**Provided material:**
# # # # # # #

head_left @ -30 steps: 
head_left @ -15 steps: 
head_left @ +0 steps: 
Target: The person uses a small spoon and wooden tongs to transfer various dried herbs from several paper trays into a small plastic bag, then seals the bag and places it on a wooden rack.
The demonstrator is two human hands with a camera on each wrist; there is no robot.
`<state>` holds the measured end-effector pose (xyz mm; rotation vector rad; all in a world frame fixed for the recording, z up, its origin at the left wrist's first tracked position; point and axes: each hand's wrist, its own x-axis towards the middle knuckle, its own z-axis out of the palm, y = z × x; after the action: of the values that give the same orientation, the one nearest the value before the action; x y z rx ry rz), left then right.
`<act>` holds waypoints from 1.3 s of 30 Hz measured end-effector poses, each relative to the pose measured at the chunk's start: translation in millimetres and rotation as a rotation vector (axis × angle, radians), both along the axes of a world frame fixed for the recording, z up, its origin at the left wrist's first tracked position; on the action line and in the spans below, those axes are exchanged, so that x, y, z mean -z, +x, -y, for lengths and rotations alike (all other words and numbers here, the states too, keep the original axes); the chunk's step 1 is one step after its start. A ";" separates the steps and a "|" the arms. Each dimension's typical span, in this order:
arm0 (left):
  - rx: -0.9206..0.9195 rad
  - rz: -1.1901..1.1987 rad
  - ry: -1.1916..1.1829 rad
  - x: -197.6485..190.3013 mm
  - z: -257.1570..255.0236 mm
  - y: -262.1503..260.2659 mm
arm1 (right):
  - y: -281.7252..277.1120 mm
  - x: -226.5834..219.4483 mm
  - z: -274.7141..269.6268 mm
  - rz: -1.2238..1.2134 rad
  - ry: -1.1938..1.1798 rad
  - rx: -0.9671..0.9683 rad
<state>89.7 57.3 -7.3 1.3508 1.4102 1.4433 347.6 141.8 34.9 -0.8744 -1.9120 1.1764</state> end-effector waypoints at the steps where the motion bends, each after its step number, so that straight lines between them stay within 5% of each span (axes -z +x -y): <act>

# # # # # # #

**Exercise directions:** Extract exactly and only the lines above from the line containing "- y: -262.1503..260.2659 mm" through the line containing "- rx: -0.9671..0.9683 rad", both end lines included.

**Response:**
  - y: -262.1503..260.2659 mm
arm1 (right):
  - y: -281.7252..277.1120 mm
  - x: -226.5834..219.4483 mm
  - z: -274.7141..269.6268 mm
  - rz: -1.2238..1.2134 rad
  - ry: -1.1938..1.1798 rad
  - rx: -0.9671..0.9683 rad

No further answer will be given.